**AIM OF THE TASK:** The response must consist of the lines below from the one with "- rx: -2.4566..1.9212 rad" through the one with "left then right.", exactly as they appear and with both ends kept.

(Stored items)
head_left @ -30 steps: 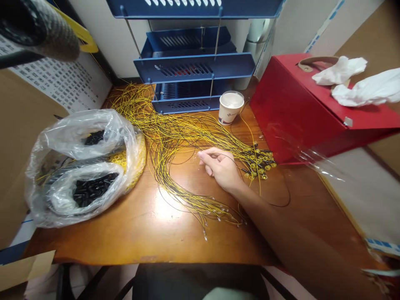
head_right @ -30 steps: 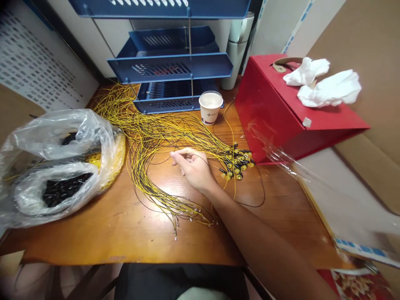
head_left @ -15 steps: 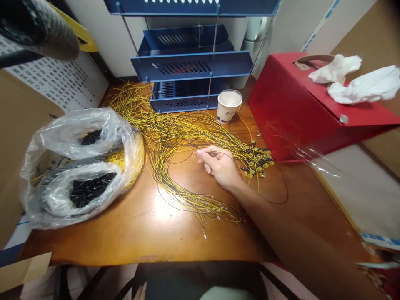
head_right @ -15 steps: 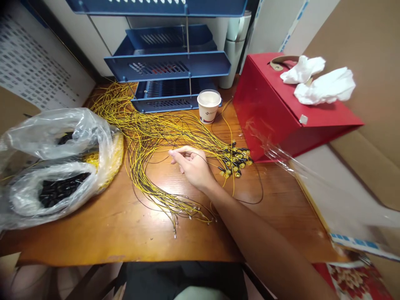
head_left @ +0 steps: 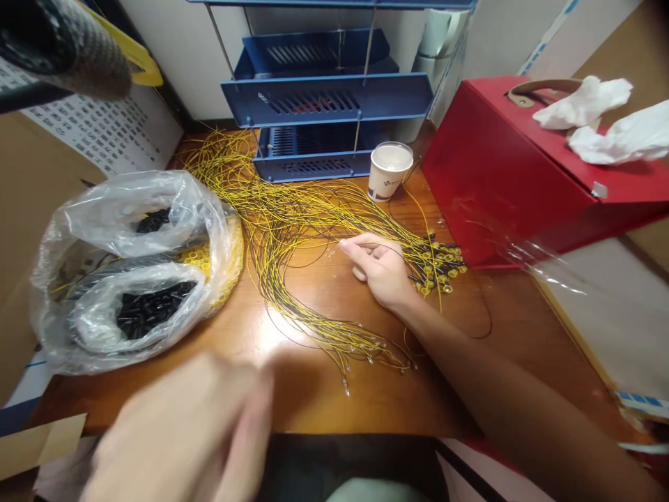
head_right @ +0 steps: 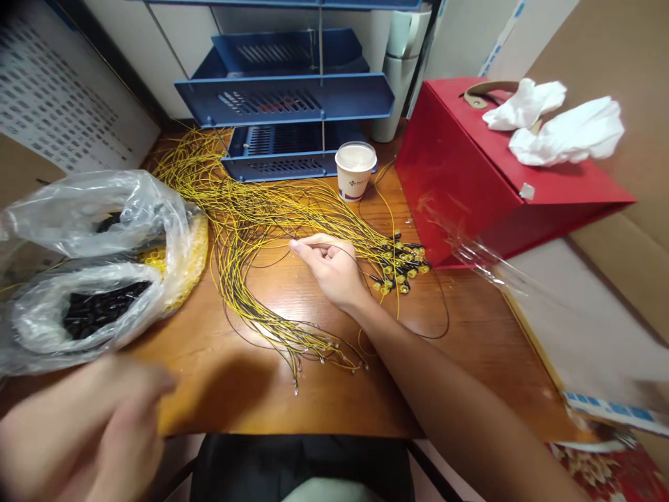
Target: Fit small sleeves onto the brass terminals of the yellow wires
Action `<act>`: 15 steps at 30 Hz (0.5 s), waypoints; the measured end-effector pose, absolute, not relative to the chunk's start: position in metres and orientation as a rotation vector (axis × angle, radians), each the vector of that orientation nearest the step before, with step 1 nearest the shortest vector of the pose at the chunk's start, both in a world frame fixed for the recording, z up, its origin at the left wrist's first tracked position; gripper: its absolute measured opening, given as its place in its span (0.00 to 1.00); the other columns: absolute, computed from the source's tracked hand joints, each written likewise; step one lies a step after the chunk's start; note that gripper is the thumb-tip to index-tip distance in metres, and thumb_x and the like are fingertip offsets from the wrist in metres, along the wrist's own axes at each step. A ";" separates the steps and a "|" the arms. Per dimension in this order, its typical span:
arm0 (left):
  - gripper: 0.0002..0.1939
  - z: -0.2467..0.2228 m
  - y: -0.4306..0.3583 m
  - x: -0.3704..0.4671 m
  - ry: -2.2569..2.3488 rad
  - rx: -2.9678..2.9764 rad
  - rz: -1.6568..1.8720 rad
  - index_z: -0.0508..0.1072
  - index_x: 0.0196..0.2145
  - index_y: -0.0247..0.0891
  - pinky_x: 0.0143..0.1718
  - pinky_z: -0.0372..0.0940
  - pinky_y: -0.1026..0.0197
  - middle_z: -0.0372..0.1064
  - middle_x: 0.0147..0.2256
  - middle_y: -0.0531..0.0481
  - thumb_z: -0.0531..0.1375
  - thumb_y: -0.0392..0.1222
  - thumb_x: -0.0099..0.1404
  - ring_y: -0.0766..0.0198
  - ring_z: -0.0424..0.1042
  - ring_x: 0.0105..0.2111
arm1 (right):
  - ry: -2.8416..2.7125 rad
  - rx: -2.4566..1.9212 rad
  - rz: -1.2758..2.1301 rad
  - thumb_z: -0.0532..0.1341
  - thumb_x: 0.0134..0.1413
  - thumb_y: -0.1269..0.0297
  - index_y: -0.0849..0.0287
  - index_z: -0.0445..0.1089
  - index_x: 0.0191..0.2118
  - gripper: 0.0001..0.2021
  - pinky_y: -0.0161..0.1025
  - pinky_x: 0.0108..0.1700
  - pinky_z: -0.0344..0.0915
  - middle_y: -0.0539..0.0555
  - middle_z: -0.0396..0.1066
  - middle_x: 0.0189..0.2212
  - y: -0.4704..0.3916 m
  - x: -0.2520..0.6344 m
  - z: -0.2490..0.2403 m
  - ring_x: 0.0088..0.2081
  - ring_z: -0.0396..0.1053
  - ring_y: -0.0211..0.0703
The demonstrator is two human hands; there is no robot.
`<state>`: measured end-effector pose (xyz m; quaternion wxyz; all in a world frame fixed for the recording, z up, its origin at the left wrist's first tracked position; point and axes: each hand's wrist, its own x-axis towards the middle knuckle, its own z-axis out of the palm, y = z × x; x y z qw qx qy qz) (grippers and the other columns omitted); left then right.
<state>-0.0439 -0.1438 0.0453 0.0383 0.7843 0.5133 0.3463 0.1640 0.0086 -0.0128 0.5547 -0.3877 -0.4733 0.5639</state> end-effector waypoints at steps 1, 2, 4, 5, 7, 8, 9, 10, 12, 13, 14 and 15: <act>0.06 0.049 -0.119 -0.038 1.642 2.539 1.115 0.74 0.31 0.42 0.19 0.56 0.61 0.67 0.19 0.54 0.61 0.38 0.67 0.67 0.65 0.18 | -1.109 -0.917 1.337 0.71 0.47 0.56 0.61 0.74 0.28 0.13 0.32 0.17 0.42 0.42 0.55 0.15 0.010 0.164 -0.013 0.16 0.48 0.27; 0.08 0.051 -0.093 -0.032 1.593 2.651 1.233 0.72 0.28 0.39 0.18 0.54 0.62 0.67 0.18 0.55 0.62 0.37 0.66 0.69 0.64 0.17 | -1.093 -0.917 1.345 0.71 0.46 0.55 0.61 0.74 0.28 0.13 0.32 0.17 0.42 0.42 0.55 0.15 0.011 0.164 -0.014 0.16 0.48 0.27; 0.07 0.046 -0.045 -0.019 1.510 2.644 1.126 0.73 0.31 0.38 0.18 0.54 0.65 0.65 0.16 0.58 0.62 0.40 0.68 0.71 0.64 0.15 | -1.052 -0.917 1.367 0.72 0.45 0.54 0.60 0.75 0.29 0.14 0.31 0.17 0.41 0.42 0.56 0.15 0.013 0.164 -0.016 0.16 0.46 0.26; 0.06 0.041 -0.026 -0.013 1.502 2.598 1.043 0.75 0.38 0.38 0.19 0.56 0.66 0.67 0.17 0.59 0.63 0.42 0.67 0.71 0.66 0.16 | -1.030 -0.918 1.377 0.72 0.45 0.54 0.60 0.75 0.29 0.14 0.31 0.16 0.41 0.42 0.57 0.15 0.014 0.164 -0.017 0.16 0.46 0.26; 0.19 0.027 -0.001 -0.003 1.459 2.543 0.874 0.72 0.51 0.39 0.25 0.63 0.67 0.78 0.29 0.55 0.66 0.43 0.63 0.67 0.74 0.22 | -0.986 -0.917 1.384 0.73 0.43 0.53 0.59 0.75 0.30 0.15 0.31 0.16 0.42 0.43 0.60 0.16 0.016 0.164 -0.018 0.16 0.46 0.26; 0.23 0.020 0.006 0.000 1.418 2.544 0.836 0.70 0.54 0.39 0.28 0.66 0.66 0.80 0.35 0.53 0.67 0.43 0.62 0.66 0.77 0.25 | -0.970 -0.914 1.381 0.73 0.43 0.53 0.59 0.76 0.30 0.15 0.31 0.16 0.43 0.43 0.61 0.17 0.016 0.164 -0.019 0.16 0.47 0.26; 0.24 0.014 0.010 0.002 1.389 2.542 0.852 0.70 0.54 0.39 0.29 0.67 0.66 0.80 0.37 0.51 0.68 0.43 0.61 0.66 0.77 0.26 | -0.963 -0.913 1.371 0.73 0.43 0.53 0.59 0.76 0.30 0.15 0.31 0.16 0.45 0.44 0.63 0.18 0.017 0.164 -0.019 0.16 0.49 0.26; 0.22 0.008 0.012 0.004 1.357 2.542 0.902 0.72 0.52 0.39 0.30 0.68 0.65 0.81 0.38 0.51 0.67 0.44 0.62 0.65 0.78 0.27 | -0.964 -0.910 1.357 0.73 0.43 0.53 0.59 0.76 0.30 0.15 0.30 0.17 0.47 0.45 0.64 0.19 0.018 0.164 -0.019 0.17 0.51 0.27; 0.16 0.001 0.013 0.004 1.307 2.517 1.062 0.75 0.48 0.38 0.29 0.67 0.67 0.81 0.36 0.51 0.66 0.44 0.64 0.67 0.77 0.26 | -0.979 -0.903 1.338 0.73 0.43 0.54 0.59 0.77 0.30 0.14 0.30 0.18 0.51 0.46 0.65 0.20 0.018 0.163 -0.019 0.19 0.55 0.28; 0.13 -0.002 0.013 0.004 1.286 2.498 1.140 0.76 0.46 0.37 0.27 0.67 0.67 0.81 0.35 0.51 0.65 0.43 0.65 0.68 0.76 0.25 | -0.983 -0.901 1.333 0.73 0.43 0.54 0.59 0.77 0.30 0.14 0.30 0.19 0.54 0.46 0.65 0.20 0.018 0.163 -0.019 0.20 0.57 0.29; 0.12 -0.003 0.013 0.004 1.269 2.481 1.208 0.77 0.45 0.36 0.26 0.66 0.68 0.81 0.35 0.51 0.65 0.42 0.65 0.69 0.75 0.23 | -0.984 -0.897 1.330 0.74 0.43 0.54 0.59 0.77 0.29 0.14 0.30 0.20 0.55 0.46 0.64 0.19 0.018 0.162 -0.018 0.21 0.59 0.29; 0.10 -0.004 0.013 0.004 1.253 2.469 1.258 0.77 0.44 0.36 0.26 0.66 0.68 0.81 0.35 0.50 0.65 0.41 0.65 0.70 0.74 0.22 | -0.982 -0.893 1.330 0.74 0.43 0.55 0.59 0.77 0.29 0.13 0.30 0.21 0.57 0.45 0.62 0.18 0.018 0.162 -0.018 0.22 0.60 0.30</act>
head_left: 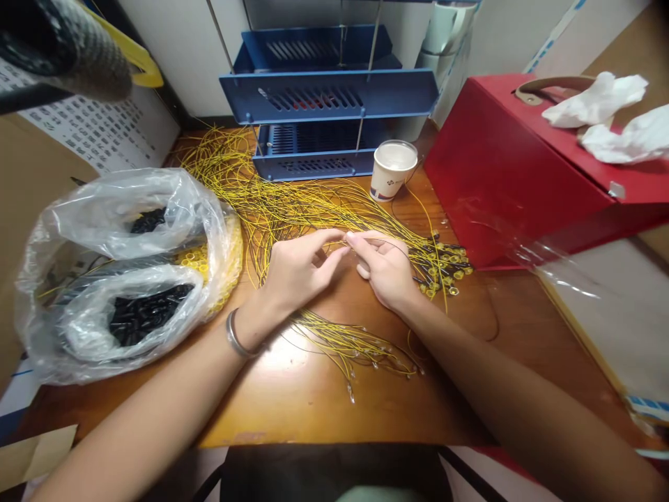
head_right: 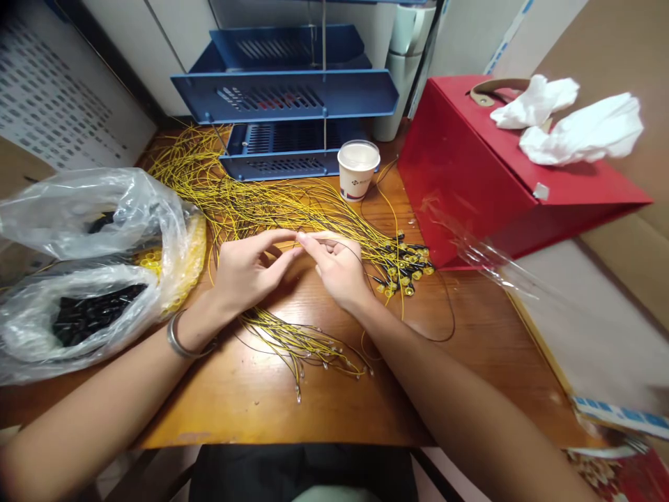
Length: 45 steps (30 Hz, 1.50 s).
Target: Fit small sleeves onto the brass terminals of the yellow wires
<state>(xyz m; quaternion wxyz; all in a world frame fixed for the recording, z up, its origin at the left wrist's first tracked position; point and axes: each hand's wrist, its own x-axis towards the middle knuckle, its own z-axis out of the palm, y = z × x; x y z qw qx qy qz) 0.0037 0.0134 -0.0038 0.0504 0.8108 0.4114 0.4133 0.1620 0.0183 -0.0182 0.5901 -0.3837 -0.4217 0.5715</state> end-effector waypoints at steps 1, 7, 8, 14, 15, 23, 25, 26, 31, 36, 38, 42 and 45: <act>0.10 -0.004 0.014 0.003 1.238 2.461 1.295 0.78 0.43 0.35 0.25 0.66 0.68 0.81 0.35 0.50 0.64 0.40 0.65 0.71 0.73 0.21 | -0.978 -0.891 1.333 0.74 0.43 0.55 0.59 0.77 0.29 0.13 0.30 0.22 0.57 0.45 0.61 0.17 0.018 0.162 -0.018 0.22 0.61 0.31; 0.08 -0.007 0.016 0.000 1.149 2.477 1.427 0.79 0.43 0.33 0.24 0.66 0.69 0.81 0.31 0.48 0.63 0.35 0.66 0.71 0.72 0.20 | -1.023 -0.924 1.362 0.73 0.44 0.56 0.58 0.79 0.30 0.11 0.31 0.20 0.55 0.46 0.62 0.17 0.017 0.163 -0.017 0.21 0.59 0.31; 0.08 -0.008 0.016 -0.001 1.129 2.490 1.443 0.79 0.43 0.33 0.24 0.66 0.69 0.81 0.31 0.48 0.63 0.34 0.66 0.71 0.73 0.21 | -1.034 -0.932 1.357 0.73 0.45 0.56 0.58 0.79 0.30 0.11 0.31 0.19 0.53 0.47 0.64 0.18 0.017 0.163 -0.017 0.20 0.57 0.31; 0.08 -0.012 0.016 -0.003 1.116 2.516 1.470 0.80 0.42 0.34 0.27 0.68 0.69 0.81 0.32 0.48 0.62 0.33 0.66 0.70 0.75 0.25 | -1.069 -0.965 1.327 0.71 0.48 0.57 0.58 0.79 0.31 0.10 0.32 0.18 0.45 0.46 0.64 0.17 0.016 0.164 -0.021 0.17 0.50 0.28; 0.07 -0.012 0.015 -0.003 1.123 2.520 1.467 0.80 0.41 0.34 0.27 0.68 0.69 0.81 0.31 0.48 0.62 0.33 0.66 0.70 0.75 0.24 | -1.070 -0.964 1.324 0.71 0.48 0.57 0.59 0.78 0.30 0.10 0.32 0.18 0.44 0.45 0.63 0.16 0.016 0.164 -0.022 0.16 0.50 0.28; 0.06 -0.004 0.011 -0.001 1.125 2.506 1.438 0.79 0.41 0.32 0.34 0.70 0.67 0.81 0.34 0.46 0.62 0.32 0.67 0.68 0.77 0.31 | -1.068 -0.885 1.368 0.71 0.48 0.61 0.60 0.78 0.31 0.08 0.32 0.18 0.40 0.43 0.57 0.13 0.013 0.167 -0.022 0.15 0.46 0.27; 0.06 -0.003 0.010 -0.001 1.128 2.503 1.445 0.79 0.40 0.32 0.34 0.70 0.67 0.80 0.34 0.46 0.62 0.32 0.67 0.68 0.77 0.31 | -1.078 -0.891 1.353 0.71 0.48 0.60 0.60 0.78 0.31 0.08 0.33 0.18 0.41 0.43 0.58 0.14 0.013 0.166 -0.021 0.15 0.47 0.27; 0.06 -0.003 0.010 0.000 1.134 2.500 1.448 0.79 0.40 0.32 0.34 0.70 0.67 0.80 0.34 0.47 0.62 0.32 0.67 0.68 0.77 0.30 | -1.087 -0.906 1.332 0.70 0.48 0.60 0.60 0.77 0.31 0.09 0.33 0.19 0.42 0.43 0.58 0.14 0.013 0.166 -0.020 0.16 0.48 0.28; 0.05 -0.004 0.011 0.000 1.177 2.462 1.445 0.79 0.39 0.34 0.30 0.68 0.67 0.80 0.31 0.48 0.62 0.34 0.67 0.69 0.74 0.26 | -1.110 -1.007 1.221 0.70 0.47 0.59 0.60 0.76 0.30 0.09 0.33 0.19 0.44 0.44 0.60 0.15 0.013 0.163 -0.014 0.17 0.51 0.29; 0.05 -0.006 0.012 0.001 1.189 2.434 1.437 0.79 0.39 0.34 0.29 0.67 0.67 0.80 0.31 0.49 0.62 0.35 0.67 0.69 0.73 0.25 | -1.091 -0.983 1.274 0.70 0.47 0.59 0.60 0.75 0.30 0.10 0.34 0.19 0.43 0.43 0.58 0.14 0.012 0.163 -0.013 0.16 0.49 0.28; 0.06 -0.007 0.012 0.001 1.202 2.428 1.430 0.79 0.39 0.35 0.29 0.66 0.67 0.80 0.31 0.49 0.62 0.35 0.68 0.70 0.72 0.25 | -1.099 -0.994 1.272 0.70 0.47 0.59 0.60 0.75 0.30 0.10 0.34 0.19 0.44 0.43 0.59 0.15 0.012 0.163 -0.013 0.17 0.50 0.29; 0.05 -0.008 0.013 0.001 1.200 2.414 1.442 0.79 0.39 0.34 0.28 0.66 0.67 0.80 0.31 0.49 0.62 0.36 0.68 0.70 0.72 0.24 | -1.137 -1.019 1.242 0.70 0.48 0.57 0.61 0.75 0.31 0.11 0.34 0.20 0.44 0.45 0.61 0.17 0.012 0.164 -0.013 0.19 0.51 0.29; 0.05 -0.008 0.012 0.001 1.202 2.400 1.440 0.79 0.39 0.34 0.27 0.66 0.67 0.80 0.31 0.49 0.62 0.36 0.67 0.70 0.72 0.24 | -1.146 -1.021 1.244 0.69 0.49 0.58 0.61 0.75 0.31 0.11 0.34 0.20 0.44 0.45 0.60 0.17 0.011 0.164 -0.013 0.19 0.51 0.30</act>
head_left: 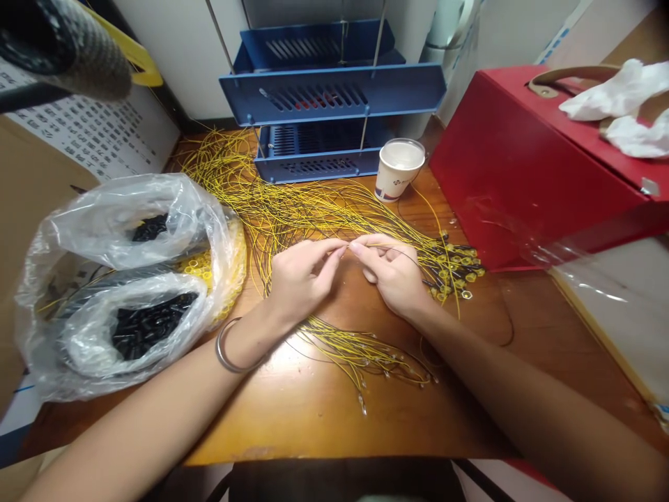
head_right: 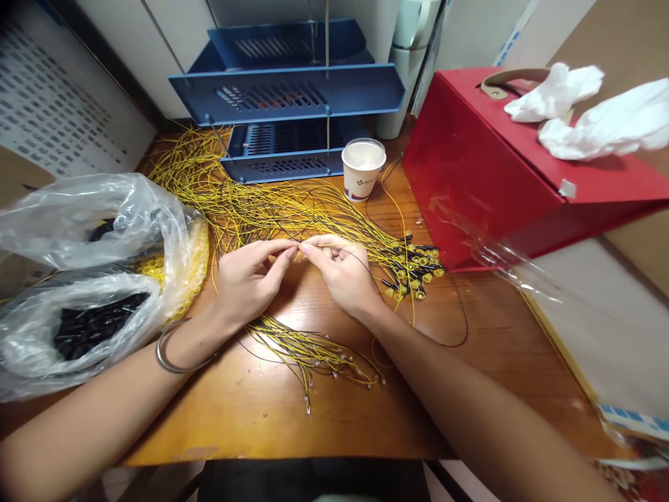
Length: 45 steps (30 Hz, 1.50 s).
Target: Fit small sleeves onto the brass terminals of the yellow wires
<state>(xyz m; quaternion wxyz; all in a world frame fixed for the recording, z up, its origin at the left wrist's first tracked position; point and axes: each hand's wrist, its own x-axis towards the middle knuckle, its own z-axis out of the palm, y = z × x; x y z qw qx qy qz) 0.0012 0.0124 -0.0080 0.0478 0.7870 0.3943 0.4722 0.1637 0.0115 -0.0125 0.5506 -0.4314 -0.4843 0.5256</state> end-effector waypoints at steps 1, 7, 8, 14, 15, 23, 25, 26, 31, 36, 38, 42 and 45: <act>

**RESULT OF THE TASK:**
  - rx: -2.4566..1.9212 rad
  - rz: -1.2758..2.1301 rad
  - thumb_z: -0.0532..0.1341
  - thumb_x: 0.0134..0.1413
  - thumb_y: -0.1269..0.0297
  - index_y: -0.0849..0.0287
  - index_z: -0.0445..0.1089
  - index_x: 0.0191..0.2118
  - gripper: 0.0001..0.2021
  - pinky_y: -0.0161..0.1025
  - pinky_x: 0.0108..0.1700
  - pinky_z: -0.0344..0.0915
  - middle_y: -0.0539..0.0555
  - middle_z: -0.0396..0.1066
  - middle_x: 0.0189..0.2212
  - y: -0.4704..0.3916 m
  - x: -0.2520..0.6344 m
  - z: -0.2490..0.2403 m
  - ring_x: 0.0088..0.2081
  - ring_z: -0.0396..0.1053
  - ring_y: -0.0211..0.0703
The demonstrator is two human hands; there is no robot.
`<state>`: measured end-effector pose (xyz m; quaternion wxyz; all in a world frame fixed for the recording, z up, its origin at the left wrist's first tracked position; point and axes: each hand's wrist, its own x-axis towards the middle knuckle, its own z-axis out of the palm, y = z × x; x y z qw qx qy qz) (grippers and the other columns omitted); left then right.

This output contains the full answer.